To test whether CAR T cells could clear DTCs, Goddard et al. used T4-2 breast cancer cells engineered to express a modified CD19 with no signal transduction capacity in coculture with CD19 CAR T cells. Here, the researchers saw a 93% reduction in both proliferating and quiescent target cells. For in vivo studies, the team used mice seeded with tCD19+ D2.0R cells and treated them with CD19 CAR T cells. This eliminated an average of 98% of DTCs in mouse lungs, outperforming the previous studies with tumor antigen-specific T cells. Similar results were observed using CAR T cells targeting the known breast cancer antigen HER2 in mice bearing HER2+ BT474 or HCC1569 human breast cancer lines, which can become proliferative or dormant depending on their location in the body. A mouse-optimized version of a trastuzumab-based CAR construct currently under clinical investigation was also effective at clearing DTCs.

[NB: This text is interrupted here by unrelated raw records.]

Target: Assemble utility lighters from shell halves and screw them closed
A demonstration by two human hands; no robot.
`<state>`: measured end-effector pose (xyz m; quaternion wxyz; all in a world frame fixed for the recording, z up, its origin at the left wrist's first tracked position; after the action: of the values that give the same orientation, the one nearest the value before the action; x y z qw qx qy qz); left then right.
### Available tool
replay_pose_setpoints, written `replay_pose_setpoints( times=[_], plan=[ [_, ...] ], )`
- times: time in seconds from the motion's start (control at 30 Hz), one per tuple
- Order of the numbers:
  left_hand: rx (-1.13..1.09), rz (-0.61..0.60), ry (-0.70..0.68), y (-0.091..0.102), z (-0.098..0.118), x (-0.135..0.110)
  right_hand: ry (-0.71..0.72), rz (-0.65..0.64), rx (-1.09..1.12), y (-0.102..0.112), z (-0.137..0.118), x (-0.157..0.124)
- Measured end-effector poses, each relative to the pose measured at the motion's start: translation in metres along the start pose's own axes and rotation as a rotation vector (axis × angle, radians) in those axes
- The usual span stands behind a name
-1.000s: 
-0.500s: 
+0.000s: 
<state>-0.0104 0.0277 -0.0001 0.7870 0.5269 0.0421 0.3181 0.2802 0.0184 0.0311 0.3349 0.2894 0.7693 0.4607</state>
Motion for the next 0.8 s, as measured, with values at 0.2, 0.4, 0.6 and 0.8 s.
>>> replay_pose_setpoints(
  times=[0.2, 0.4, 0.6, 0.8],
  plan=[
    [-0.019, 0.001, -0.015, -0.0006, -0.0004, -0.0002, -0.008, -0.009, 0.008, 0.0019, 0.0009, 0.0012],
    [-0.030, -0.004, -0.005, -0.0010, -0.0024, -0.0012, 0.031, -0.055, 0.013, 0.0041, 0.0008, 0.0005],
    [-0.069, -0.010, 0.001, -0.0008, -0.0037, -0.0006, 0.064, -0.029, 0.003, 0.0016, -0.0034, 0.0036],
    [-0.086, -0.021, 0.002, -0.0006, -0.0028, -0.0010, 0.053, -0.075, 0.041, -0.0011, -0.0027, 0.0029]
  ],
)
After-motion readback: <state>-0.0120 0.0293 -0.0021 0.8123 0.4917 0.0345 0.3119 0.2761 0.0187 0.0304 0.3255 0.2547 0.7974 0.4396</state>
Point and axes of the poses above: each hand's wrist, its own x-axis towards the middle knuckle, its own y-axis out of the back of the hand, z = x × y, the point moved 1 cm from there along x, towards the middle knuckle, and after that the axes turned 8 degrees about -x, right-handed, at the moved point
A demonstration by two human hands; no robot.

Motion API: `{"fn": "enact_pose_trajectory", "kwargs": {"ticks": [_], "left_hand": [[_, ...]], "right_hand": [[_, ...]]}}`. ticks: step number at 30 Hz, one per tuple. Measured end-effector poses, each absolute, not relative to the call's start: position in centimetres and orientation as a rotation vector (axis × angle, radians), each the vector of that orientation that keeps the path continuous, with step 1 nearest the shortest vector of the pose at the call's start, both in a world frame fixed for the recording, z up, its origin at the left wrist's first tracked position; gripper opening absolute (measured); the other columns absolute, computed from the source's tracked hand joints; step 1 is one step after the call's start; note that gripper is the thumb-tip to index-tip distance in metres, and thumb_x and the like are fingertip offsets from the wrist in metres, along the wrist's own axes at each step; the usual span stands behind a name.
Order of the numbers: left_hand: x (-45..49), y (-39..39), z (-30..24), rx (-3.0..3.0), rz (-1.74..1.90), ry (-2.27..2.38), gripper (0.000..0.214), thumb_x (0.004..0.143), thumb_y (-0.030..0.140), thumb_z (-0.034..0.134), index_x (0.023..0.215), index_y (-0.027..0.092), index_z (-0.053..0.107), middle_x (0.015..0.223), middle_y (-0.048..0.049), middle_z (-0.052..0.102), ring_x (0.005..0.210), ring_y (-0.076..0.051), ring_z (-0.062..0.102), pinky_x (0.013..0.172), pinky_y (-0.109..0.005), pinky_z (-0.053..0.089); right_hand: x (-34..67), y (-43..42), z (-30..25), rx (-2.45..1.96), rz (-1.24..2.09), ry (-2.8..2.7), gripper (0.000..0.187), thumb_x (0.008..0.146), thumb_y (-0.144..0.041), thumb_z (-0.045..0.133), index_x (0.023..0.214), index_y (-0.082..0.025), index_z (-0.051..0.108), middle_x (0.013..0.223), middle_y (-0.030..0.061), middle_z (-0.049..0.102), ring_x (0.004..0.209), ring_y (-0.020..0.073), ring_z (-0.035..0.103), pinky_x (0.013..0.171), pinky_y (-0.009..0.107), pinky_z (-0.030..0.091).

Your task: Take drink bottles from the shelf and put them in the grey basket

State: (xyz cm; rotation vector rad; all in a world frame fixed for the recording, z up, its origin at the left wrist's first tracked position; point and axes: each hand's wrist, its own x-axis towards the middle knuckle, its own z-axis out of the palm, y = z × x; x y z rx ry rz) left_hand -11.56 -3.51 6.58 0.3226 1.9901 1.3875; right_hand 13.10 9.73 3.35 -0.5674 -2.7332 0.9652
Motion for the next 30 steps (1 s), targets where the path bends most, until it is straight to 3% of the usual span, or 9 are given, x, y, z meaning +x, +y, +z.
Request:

Overall, these results show that while DTCs downregulate MHC-I, they primarily evade immune detection through “relative scarcity” – limited interactions between DTCs and the T cells that might recognize them. Immunotherapies that increase T cells specific for a known DTC antigen, like vaccination or the adoptive transfer of TCR-engineered or CAR T cells, can help to overcome relative scarcity, clearing DTCs that might potentiate tumor recurrence.